My mate was given a technical number to ring at Navman and after talking to the techie he returned it to Whitworths [with some sort of warranty code number] and had another unit within about 10 days, which is fairly fast for transport both ways GC-Sydney


----------



## polylureosis (Jul 24, 2006)

occy said:


> If I find one in a store interstate I would like to think someone might help me out with a pickup and postage. If that is OK.


Would be happy to help.

Am currently putting the finishing touches to the 4380 install (and waiting for the sikaflex to cure - Hopefully no bubbles)

Will report , fingers crossed with success, on install and performance later this week.

Ash


----------



## Shoey (Aug 30, 2005)

Rang Amy today and they still have some left, so I will get in there tomorrow. Thanks Occy.


----------



## wigg (Jan 6, 2007)

will they fit a prowler elite?

Cheers

Wigg


----------



## polylureosis (Jul 24, 2006)

Just to let you know that The Cannon Hill store still has a few in stock.

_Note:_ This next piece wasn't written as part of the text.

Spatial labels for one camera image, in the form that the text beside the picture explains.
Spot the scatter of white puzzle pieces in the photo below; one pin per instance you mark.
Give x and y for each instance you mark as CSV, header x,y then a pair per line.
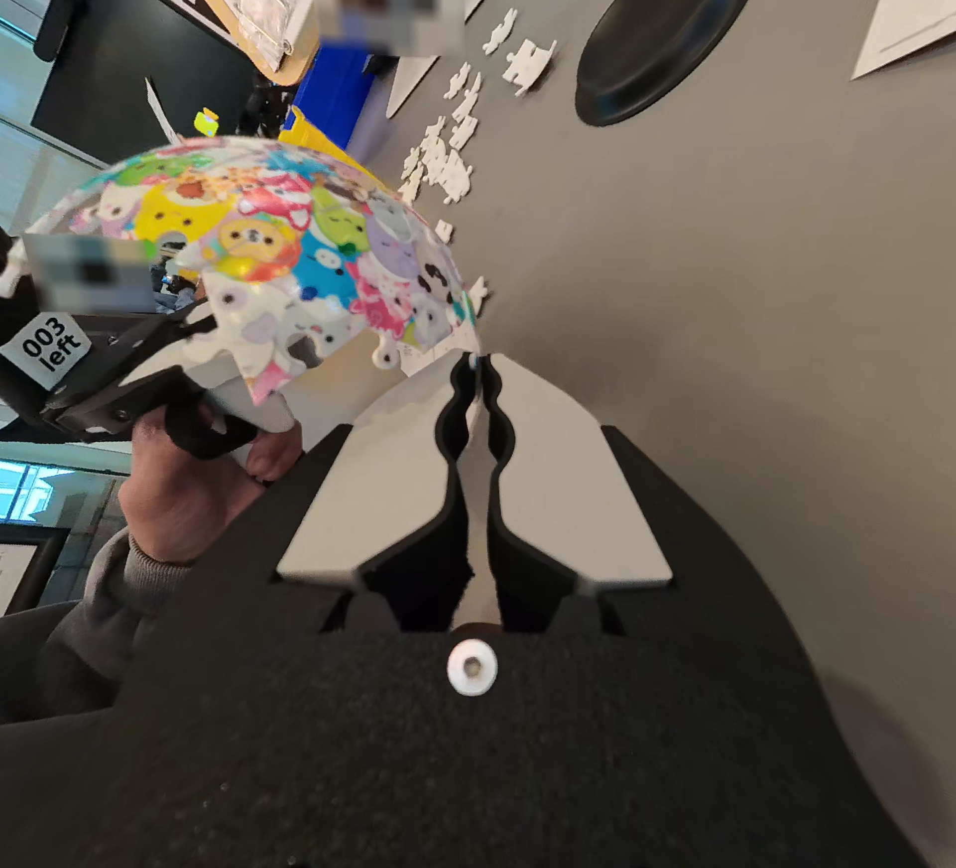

Can't vouch for any other stores - Would be worth calling a few if you were in the market.

Also had small color Raymarine DS400x and the larger 500/600 models also at 50% off.

Ash


----------



## wopfish (Dec 4, 2006)

Offer ends on the 10th - Amy is sick today - so get in now and put in order or you'll miss out - I spoke to manager Fiona at mail order branch

Wopfish fishwopfinder!!!!


----------